I think there is also some fear associated with my decision to change careers. Ever since entering into recovery 5 years ago, I’ve known that I wasn’t happy in my old LiFE as an IT professional and that I wanted to do something different. I haven’t known what that is until recently, when a couple of conversations pointed towards me becoming an author. At first this prospect was exciting and I guess my head was filled with my usual expectations and delusions of grandeur that success would simply materialise. I was also grounded in the realism that I have no idea how to write for money or indeed how to get my work published.
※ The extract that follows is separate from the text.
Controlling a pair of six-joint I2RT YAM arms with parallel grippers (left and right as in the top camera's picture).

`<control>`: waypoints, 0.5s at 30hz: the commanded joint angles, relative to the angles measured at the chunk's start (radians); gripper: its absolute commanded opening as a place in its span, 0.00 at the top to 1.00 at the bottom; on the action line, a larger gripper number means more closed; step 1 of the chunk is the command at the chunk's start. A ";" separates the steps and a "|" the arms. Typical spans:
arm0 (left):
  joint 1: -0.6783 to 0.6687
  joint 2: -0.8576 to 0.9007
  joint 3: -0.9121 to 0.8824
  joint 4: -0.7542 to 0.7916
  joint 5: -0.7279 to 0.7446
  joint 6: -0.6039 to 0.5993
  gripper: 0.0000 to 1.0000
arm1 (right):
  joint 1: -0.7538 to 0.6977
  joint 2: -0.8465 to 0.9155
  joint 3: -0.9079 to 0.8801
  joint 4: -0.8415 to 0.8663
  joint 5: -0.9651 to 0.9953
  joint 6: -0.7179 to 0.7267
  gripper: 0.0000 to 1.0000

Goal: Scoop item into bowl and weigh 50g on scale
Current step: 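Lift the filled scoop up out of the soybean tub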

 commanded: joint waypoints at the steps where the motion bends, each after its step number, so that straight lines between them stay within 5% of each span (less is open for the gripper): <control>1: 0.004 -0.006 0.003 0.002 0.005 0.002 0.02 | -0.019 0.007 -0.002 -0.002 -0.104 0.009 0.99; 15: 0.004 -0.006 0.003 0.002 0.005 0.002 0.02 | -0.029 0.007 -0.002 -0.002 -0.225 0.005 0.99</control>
What was important was that I wrote and that I let the universe guide me. Obviously, without a product I have NOTHiNG, so first and foremost, I must do the work.
I’ve now been committed to this project for about 2 months and I’ve written a significant amount. I think I’m currently on about 50,000 words. My initial fears included that I wouldn’t have enough to write, but I’m now concerned that I have too much for a single volume, but again, there is no point worrying about such things, what it important is that I write.
I think what’s really worrying me at the moment is that I’m actually doing it. I’m slowly but surely manifesting my intention and I’ve never really done this before. I usually give up or more likely, self-sabotage, before I really give my idea any chance at success, although I am only 2 months in. What’s interesting at the moment, is I’ve got to the point in my writing where I’m looking at the causes of my self-sabotaging behaviour and it’s bringing to the forefront that this is old behaviour that I must be aware of in order to change.
I’ll admit, it’s painful looking at this stuff, so it’s a bit paradoxical that I’m hitting something of a block because I’ve reached the point that I’m psychoanalysing why I hit these blocks. I hope that by persevering with the process, that a) I’ll learn a huge amount about myself and b) what follows will become easier.